Records drawn from a dataset:
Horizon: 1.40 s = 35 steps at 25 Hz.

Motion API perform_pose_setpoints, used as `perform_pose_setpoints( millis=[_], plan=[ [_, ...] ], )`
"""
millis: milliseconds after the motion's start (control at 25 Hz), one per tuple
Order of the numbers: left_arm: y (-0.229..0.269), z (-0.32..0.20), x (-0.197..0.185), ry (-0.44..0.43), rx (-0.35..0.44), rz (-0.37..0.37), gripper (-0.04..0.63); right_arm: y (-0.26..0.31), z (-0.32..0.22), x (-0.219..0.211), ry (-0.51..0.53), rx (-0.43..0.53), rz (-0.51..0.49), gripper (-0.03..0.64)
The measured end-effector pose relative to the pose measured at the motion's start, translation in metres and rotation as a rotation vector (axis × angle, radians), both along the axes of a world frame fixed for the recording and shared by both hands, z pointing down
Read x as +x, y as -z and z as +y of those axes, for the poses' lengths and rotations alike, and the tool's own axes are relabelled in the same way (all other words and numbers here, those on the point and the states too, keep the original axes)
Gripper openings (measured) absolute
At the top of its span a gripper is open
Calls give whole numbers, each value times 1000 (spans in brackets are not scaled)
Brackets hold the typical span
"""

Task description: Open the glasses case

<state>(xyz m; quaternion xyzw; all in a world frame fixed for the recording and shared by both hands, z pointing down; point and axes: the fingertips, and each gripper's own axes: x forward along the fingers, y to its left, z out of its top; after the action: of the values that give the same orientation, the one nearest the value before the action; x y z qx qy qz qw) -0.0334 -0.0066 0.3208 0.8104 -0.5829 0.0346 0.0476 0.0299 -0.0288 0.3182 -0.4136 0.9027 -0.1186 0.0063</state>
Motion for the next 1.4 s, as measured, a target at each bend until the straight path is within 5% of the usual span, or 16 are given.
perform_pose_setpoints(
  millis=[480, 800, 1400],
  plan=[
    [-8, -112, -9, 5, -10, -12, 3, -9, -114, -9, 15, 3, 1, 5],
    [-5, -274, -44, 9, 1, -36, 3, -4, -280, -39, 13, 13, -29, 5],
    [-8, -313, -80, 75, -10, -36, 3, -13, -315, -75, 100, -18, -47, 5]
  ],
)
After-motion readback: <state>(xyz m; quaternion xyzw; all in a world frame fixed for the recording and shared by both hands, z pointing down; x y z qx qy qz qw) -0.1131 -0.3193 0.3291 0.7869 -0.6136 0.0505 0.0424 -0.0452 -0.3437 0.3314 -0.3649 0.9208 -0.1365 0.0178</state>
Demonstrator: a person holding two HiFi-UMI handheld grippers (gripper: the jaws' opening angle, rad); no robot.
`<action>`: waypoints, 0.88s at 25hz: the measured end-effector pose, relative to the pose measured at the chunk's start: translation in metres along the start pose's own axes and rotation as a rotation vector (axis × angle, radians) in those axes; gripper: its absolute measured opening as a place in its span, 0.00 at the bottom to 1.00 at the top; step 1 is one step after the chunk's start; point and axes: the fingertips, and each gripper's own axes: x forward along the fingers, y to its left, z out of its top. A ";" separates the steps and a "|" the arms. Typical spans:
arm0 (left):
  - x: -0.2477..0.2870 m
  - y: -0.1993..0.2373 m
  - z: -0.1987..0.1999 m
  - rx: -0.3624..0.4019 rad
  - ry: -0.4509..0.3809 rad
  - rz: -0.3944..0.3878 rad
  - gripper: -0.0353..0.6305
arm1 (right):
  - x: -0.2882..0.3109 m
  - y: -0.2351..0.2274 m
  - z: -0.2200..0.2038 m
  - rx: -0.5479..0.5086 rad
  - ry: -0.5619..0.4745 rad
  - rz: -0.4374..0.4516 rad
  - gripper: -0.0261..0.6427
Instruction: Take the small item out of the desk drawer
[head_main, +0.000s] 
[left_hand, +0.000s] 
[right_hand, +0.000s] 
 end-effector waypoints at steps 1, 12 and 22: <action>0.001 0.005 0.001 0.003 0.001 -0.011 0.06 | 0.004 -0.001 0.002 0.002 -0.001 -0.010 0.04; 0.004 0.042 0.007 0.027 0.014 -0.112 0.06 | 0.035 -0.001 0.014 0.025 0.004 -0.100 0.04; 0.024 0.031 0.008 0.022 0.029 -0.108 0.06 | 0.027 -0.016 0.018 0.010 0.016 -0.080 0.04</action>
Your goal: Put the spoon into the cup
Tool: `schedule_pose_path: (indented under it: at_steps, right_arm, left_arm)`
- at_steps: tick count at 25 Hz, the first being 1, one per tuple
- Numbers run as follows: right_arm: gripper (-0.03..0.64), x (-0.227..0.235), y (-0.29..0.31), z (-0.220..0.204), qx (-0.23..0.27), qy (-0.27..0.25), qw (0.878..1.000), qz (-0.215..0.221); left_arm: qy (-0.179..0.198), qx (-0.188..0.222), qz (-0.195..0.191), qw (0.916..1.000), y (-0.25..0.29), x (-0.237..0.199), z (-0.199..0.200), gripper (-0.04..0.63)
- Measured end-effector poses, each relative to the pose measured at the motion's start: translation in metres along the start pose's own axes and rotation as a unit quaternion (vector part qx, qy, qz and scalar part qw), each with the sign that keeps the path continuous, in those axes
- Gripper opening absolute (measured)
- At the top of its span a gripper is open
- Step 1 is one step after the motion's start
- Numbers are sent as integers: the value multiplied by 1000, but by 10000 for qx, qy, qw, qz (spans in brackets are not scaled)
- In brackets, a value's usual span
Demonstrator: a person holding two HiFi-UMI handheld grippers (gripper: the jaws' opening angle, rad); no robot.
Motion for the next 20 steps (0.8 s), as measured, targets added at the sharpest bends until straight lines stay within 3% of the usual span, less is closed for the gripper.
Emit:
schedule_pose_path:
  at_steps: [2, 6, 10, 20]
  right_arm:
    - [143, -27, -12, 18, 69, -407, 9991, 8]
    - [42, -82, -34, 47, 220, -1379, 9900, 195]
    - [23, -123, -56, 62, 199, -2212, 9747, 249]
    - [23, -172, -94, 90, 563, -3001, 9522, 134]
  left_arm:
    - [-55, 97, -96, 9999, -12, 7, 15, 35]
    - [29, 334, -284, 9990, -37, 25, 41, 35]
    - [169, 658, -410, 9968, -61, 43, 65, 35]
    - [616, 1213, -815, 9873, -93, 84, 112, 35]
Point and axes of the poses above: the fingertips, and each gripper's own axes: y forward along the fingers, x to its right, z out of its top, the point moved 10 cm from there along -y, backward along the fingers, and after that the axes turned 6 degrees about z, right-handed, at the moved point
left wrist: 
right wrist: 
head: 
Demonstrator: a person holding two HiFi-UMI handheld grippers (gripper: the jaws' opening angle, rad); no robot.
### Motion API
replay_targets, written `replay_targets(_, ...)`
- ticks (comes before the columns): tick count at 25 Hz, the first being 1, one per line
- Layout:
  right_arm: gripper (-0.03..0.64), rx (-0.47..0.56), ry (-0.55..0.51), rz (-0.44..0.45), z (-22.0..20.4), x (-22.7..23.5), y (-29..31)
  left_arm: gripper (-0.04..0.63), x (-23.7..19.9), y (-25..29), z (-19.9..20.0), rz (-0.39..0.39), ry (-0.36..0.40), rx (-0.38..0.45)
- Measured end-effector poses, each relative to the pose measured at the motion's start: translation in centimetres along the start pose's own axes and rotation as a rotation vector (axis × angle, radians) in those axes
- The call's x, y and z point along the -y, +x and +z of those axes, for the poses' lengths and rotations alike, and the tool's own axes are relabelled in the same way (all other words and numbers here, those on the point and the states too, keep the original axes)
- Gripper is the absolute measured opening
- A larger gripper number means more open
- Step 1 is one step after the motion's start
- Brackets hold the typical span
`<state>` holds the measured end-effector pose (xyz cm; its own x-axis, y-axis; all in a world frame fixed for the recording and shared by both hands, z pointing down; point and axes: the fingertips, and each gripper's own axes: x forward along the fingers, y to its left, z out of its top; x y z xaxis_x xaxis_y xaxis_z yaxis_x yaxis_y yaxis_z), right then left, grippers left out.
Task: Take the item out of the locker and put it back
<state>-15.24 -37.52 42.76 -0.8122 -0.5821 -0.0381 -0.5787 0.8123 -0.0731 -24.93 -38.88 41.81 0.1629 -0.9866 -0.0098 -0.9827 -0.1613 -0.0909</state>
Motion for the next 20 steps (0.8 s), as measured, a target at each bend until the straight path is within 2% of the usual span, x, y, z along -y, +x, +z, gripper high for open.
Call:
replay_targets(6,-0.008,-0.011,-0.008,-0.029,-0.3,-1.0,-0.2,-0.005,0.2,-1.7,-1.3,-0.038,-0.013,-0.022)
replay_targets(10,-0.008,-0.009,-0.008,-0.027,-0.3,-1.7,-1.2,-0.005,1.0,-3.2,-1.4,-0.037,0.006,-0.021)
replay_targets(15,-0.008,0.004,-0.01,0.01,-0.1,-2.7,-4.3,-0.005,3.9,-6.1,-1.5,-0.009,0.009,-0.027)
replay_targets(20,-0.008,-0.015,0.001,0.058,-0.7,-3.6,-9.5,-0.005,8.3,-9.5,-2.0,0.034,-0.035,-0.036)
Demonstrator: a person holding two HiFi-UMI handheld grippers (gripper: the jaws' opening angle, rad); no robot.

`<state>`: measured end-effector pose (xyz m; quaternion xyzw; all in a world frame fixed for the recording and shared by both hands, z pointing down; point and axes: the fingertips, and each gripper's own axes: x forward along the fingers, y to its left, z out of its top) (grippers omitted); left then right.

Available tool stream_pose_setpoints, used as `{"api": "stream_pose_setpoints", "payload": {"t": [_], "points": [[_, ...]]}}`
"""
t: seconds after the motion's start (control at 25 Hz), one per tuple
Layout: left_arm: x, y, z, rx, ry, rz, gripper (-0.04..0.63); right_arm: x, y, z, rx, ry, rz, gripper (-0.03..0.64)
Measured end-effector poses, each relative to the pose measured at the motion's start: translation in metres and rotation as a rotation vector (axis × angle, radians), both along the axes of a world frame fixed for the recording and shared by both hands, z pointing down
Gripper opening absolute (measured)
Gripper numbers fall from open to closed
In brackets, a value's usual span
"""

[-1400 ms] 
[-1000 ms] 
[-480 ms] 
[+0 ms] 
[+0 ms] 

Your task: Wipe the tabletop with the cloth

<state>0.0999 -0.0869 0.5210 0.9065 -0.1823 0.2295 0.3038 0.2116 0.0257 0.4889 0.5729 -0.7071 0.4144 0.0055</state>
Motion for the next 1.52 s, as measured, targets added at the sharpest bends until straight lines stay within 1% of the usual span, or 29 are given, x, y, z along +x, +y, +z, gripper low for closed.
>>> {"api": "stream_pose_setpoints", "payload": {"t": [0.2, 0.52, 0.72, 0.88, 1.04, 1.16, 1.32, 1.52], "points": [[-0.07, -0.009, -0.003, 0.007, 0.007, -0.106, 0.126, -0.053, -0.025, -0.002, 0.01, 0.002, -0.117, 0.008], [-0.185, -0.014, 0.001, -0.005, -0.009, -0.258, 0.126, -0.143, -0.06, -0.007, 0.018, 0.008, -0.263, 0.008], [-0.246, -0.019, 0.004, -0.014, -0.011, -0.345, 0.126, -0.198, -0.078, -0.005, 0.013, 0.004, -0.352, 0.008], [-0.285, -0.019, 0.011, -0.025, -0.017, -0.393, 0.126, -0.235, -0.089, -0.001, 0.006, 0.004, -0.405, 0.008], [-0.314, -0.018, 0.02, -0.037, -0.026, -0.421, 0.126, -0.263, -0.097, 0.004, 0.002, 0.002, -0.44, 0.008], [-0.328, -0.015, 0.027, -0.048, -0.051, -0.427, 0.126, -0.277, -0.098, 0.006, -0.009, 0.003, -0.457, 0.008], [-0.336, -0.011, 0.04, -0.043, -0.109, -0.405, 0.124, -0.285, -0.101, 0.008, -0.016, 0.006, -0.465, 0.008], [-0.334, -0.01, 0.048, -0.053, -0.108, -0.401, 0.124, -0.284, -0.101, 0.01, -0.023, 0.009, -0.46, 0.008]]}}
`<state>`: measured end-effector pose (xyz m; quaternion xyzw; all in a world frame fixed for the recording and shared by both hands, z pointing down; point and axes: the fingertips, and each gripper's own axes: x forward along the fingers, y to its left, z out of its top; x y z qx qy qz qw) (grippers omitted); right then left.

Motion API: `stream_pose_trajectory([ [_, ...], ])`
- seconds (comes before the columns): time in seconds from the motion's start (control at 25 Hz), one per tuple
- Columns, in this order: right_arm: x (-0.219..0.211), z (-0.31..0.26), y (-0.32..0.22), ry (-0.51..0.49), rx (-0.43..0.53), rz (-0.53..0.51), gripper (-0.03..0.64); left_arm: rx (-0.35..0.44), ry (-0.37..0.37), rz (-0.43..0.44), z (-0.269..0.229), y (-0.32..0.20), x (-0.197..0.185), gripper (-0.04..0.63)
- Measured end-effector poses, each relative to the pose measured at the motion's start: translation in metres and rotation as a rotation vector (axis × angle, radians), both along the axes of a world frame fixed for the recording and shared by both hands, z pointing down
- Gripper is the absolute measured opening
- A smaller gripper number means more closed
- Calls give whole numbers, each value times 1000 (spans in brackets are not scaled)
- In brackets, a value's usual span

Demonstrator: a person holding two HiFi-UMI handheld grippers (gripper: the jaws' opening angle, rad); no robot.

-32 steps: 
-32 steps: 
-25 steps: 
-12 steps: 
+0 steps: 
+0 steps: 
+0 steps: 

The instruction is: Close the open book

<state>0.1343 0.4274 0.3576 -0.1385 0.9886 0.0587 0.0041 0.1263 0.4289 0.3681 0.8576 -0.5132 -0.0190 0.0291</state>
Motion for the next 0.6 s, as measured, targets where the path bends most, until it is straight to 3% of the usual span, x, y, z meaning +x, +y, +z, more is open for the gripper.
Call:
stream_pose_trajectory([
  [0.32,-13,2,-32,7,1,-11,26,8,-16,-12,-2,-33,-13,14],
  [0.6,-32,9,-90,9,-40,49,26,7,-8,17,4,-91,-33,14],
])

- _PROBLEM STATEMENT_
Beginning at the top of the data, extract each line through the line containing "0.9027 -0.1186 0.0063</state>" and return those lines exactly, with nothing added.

- _SOLUTION FOR THIS EXERCISE_
Horizon: 1.40 s = 35 steps at 25 Hz.

Motion API perform_pose_setpoints, used as `perform_pose_setpoints( millis=[_], plan=[ [_, ...] ], )`
"""
millis: milliseconds after the motion's start (control at 25 Hz), one per tuple
Order of the numbers: left_arm: y (-0.229..0.269), z (-0.32..0.20), x (-0.197..0.185), ry (-0.44..0.43), rx (-0.35..0.44), rz (-0.37..0.37), gripper (-0.04..0.63); right_arm: y (-0.26..0.31), z (-0.32..0.22), x (-0.219..0.211), ry (-0.51..0.53), rx (-0.43..0.53), rz (-0.51..0.49), gripper (-0.03..0.64)
The measured end-effector pose relative to the pose measured at the motion's start, translation in metres and rotation as a rotation vector (axis × angle, radians), both along the axes of a world frame fixed for the recording and shared by both hands, z pointing down
Read x as +x, y as -z and z as +y of those axes, for the poses' lengths and rotations alike, and the tool's own axes are relabelled in the same way (all other words and numbers here, those on the point and the states too, keep the original axes)
Gripper openings (measured) absolute
At the top of its span a gripper is open
Calls give whole numbers, each value times 1000 (spans in brackets are not scaled)
Brackets hold the typical span
"""

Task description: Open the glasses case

<state>(xyz m; quaternion xyzw; all in a world frame fixed for the recording and shared by both hands, z pointing down; point and axes: the fingertips, and each gripper's own axes: x forward along the fingers, y to its left, z out of its top; after the action: of the values that give the same orientation, the one nearest the value before the action; x y z qx qy qz qw) -0.0334 -0.0066 0.3208 0.8104 -0.5829 0.0346 0.0476 0.0299 -0.0288 0.3182 -0.4136 0.9027 -0.1186 0.0063</state>

The output is finished.